## ABOUT THIS TASK:
I'd like the line containing "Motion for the" and every line below it, to the end of the material, repeated exactly and with nothing else.

## DATA EXCERPT:
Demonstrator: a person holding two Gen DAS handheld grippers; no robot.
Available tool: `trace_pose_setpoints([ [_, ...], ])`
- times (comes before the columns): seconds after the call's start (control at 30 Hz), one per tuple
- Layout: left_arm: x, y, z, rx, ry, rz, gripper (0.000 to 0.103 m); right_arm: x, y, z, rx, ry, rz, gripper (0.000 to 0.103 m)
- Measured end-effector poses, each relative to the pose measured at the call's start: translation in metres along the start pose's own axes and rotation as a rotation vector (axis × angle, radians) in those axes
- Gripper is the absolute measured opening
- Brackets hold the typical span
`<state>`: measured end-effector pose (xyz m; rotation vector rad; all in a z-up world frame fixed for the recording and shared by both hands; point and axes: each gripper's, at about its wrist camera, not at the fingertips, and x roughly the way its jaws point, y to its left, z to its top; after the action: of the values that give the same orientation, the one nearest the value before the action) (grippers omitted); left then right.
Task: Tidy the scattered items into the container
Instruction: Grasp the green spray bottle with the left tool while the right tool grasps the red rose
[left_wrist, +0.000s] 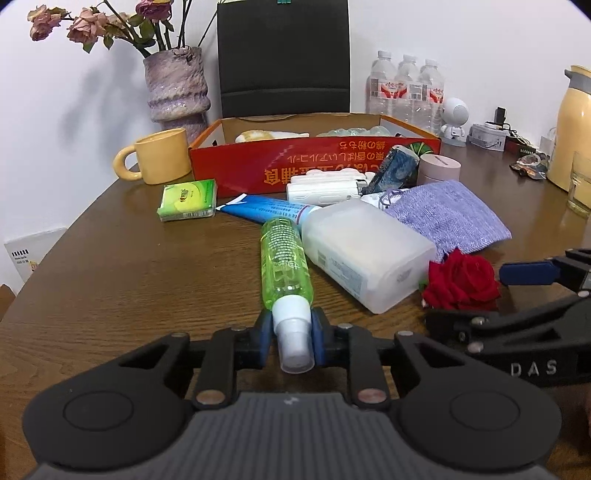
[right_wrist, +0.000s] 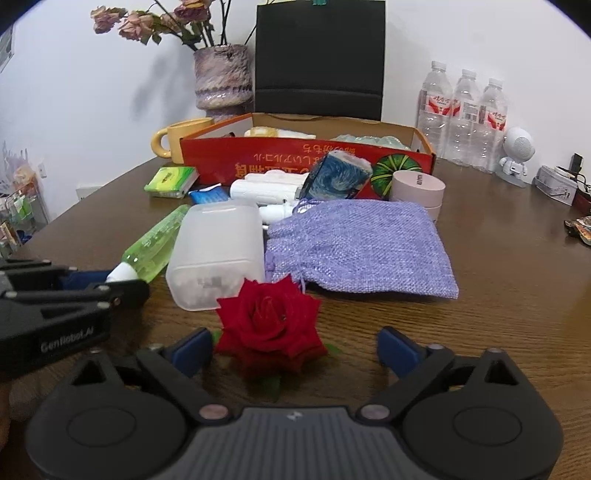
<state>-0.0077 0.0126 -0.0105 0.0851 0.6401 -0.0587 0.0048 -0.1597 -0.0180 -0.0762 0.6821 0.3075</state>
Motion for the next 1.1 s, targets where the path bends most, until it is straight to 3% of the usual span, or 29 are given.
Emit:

## TASK SOLUTION:
Motion for the next 1.1 s, targets where the path bends most, until it is straight to 3% of the usual span, or 29 are given.
Emit:

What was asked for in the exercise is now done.